Il n’est pas surprenant que les artistes de cette atmosphère mentale se sentent obligés de ne s’attarder que sur le visuellement révoltant : car comment, dans un monde de violence, d’injustice et de misère, prouve-t-on sa bonne foi démocratique qu’en s’attardant sur le violent, l’injuste et le sordide ? Tout retour au beau conventionnel serait une évasion élitiste, et donc:

Venez nous moquer du grand
Qui avait tant de fardeaux sur l’esprit
Et qui a travaillé si dur et si tard
Pour laisser un monument derrière lui,
Ni pensé au vent nivelant.

Parmi ces grands, il y avait bien sûr Sir Joshua Reynolds, président de la Royal Academy, ami et confident d’Edmund Burke, d’Oliver Goldsmith, d’Edward Gibbon, de David Garrick, de James Boswell (qui lui dédia sa Vie de Johnson), et du Docteur Johnson lui-même, qui disait de Reynolds qu’il était « l’homme avec qui, si vous vous querellez, vous devriez trouver le plus difficile comment abuser. »Qu’aurait-il fait de ces jeunes artistes qui, entre autres, ont abusé de l’Académie Royale elle-même dans le langage le plus grossier et le plus vulgaire, ces jeunes barbares qui pensent que l’art, comme les rapports sexuels du célèbre poème de Larkin, a commencé en 1963? Dans le premier discours (et avec quel soulagement on se tourne vers sa manière élégante de s’exprimer sans l’aide d’un seul juron, comme on prend une douche après une immersion dans la saleté) Reynolds a écrit: « Mais les jeunes hommes n’ont pas seulement cette ambition frivole d’être pensés maîtres de l’exécution, les incitant d’une part, mais aussi leur paresse naturelle les tentant d’autre part. Ils sont terrifiés à la perspective devant eux, du labeur nécessaire pour atteindre l’exactitude. L’impétuosité de la jeunesse est dégoûtée à l’approche lente d’un siège régulier, et désire, par simple impatience de travail, prendre d’assaut la citadelle. Ils souhaitent trouver un chemin plus court vers l’excellence, et espèrent obtenir la récompense de l’éminence par d’autres moyens que ceux que les règles indispensables de l’art ont prescrits. »

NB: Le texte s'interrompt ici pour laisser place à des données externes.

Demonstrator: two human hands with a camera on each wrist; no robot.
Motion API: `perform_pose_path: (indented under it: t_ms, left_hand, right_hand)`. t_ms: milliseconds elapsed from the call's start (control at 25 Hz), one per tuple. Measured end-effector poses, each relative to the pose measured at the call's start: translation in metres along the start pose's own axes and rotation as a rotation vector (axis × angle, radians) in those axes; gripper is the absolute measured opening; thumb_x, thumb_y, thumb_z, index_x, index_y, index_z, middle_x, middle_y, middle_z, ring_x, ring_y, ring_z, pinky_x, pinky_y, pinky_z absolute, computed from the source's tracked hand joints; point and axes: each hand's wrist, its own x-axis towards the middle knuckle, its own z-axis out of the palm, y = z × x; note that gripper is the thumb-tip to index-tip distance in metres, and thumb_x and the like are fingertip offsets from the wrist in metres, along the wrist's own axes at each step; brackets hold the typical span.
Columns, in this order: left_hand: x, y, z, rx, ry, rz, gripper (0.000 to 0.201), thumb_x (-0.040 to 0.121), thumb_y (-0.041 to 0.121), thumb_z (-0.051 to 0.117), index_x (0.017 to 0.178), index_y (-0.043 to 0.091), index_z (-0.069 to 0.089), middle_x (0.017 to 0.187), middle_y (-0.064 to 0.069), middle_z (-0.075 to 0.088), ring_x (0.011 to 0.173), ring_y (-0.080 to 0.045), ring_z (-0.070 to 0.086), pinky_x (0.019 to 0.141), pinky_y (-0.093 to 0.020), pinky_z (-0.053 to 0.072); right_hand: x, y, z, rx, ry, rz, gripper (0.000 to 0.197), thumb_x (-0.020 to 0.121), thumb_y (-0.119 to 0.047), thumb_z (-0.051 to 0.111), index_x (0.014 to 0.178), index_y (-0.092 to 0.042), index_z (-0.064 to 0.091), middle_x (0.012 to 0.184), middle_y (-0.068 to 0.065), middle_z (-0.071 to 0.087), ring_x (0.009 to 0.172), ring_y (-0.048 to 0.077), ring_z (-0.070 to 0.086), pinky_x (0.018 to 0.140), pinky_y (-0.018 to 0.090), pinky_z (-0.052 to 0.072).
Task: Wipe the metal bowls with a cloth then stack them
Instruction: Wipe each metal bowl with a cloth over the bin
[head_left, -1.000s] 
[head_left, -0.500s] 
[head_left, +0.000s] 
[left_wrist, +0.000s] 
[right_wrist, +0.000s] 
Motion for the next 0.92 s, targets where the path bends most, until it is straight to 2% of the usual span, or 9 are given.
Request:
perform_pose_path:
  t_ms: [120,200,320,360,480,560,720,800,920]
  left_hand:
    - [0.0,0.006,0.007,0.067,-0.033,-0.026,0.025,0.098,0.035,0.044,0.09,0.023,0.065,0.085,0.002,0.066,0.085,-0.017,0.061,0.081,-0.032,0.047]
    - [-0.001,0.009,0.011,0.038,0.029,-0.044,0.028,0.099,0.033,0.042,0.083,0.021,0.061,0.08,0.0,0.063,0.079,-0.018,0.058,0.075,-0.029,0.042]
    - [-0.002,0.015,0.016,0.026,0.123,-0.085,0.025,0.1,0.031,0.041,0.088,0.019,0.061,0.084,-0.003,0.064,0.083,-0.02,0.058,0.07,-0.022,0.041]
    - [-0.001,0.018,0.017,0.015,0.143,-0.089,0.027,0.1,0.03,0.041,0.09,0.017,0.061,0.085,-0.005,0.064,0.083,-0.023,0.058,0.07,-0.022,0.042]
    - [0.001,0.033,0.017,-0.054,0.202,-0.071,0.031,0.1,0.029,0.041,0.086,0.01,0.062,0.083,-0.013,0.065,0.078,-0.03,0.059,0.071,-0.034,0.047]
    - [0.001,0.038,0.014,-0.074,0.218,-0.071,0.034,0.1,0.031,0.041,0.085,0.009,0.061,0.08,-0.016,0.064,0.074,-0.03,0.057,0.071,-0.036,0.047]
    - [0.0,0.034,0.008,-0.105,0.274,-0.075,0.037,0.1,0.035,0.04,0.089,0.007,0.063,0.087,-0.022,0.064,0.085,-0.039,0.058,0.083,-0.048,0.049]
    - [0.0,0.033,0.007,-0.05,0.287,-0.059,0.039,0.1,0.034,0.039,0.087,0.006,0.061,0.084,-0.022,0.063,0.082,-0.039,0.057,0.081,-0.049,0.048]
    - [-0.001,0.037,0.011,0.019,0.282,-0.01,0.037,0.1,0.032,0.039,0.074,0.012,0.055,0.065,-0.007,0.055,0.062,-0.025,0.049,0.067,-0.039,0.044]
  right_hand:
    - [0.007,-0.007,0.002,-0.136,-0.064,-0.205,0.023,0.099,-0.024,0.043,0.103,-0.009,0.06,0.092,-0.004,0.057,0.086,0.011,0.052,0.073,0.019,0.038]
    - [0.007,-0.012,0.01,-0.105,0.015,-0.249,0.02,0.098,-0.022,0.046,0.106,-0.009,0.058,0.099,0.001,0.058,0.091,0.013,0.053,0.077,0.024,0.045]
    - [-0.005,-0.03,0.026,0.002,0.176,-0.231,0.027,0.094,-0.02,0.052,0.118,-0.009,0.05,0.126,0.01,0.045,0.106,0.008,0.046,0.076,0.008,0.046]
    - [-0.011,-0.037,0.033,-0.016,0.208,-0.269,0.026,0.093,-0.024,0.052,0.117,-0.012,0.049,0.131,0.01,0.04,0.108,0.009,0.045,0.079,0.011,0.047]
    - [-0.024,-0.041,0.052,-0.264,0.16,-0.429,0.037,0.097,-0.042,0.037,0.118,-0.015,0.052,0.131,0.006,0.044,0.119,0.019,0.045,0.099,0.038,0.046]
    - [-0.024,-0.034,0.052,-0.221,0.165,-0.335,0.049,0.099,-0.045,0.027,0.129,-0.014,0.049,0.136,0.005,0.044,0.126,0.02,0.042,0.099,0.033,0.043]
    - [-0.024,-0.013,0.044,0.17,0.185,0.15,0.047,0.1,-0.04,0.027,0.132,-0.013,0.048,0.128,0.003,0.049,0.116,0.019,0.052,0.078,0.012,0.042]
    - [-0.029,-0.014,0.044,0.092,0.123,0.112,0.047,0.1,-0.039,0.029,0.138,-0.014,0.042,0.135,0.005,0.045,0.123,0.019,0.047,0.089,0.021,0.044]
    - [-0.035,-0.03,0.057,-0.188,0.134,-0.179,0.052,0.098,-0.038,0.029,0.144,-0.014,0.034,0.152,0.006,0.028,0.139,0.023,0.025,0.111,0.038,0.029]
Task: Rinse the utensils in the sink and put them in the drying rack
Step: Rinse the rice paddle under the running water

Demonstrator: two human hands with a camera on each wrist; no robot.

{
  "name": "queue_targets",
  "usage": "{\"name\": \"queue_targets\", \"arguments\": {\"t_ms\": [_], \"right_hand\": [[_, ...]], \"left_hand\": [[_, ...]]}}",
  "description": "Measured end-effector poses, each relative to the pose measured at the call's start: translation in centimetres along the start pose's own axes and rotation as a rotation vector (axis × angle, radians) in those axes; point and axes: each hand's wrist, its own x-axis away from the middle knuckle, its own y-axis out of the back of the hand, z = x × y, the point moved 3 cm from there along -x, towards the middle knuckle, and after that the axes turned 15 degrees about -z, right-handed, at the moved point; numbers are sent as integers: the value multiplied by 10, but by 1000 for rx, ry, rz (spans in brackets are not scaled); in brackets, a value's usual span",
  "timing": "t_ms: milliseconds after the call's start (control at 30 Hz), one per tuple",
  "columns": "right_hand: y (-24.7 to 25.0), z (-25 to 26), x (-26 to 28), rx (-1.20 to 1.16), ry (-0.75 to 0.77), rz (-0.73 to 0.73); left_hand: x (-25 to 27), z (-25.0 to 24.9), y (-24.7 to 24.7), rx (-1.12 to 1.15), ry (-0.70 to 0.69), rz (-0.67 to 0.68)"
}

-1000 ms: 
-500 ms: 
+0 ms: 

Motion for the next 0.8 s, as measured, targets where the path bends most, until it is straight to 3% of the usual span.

Oui; mais quelle culture confère-t-elle la récompense de l’éminence à ceux qui utilisent l’auto-publicité et la vulgarité, simple Sensation, comme moyen de l’obtenir?

City Journal est une publication du Manhattan Institute for Policy Research (MI), un groupe de réflexion de premier plan sur le marché libre. Êtes-vous intéressé à soutenir le magazine? En tant qu’organisme à but non lucratif 501 (c) (3), les dons à l’appui de MI et de City Journal sont entièrement déductibles des impôts conformément à la loi (EIN # 13-2912529). SOUTIEN

Similar Posts

Laisser un commentaire

Votre adresse e-mail ne sera pas publiée.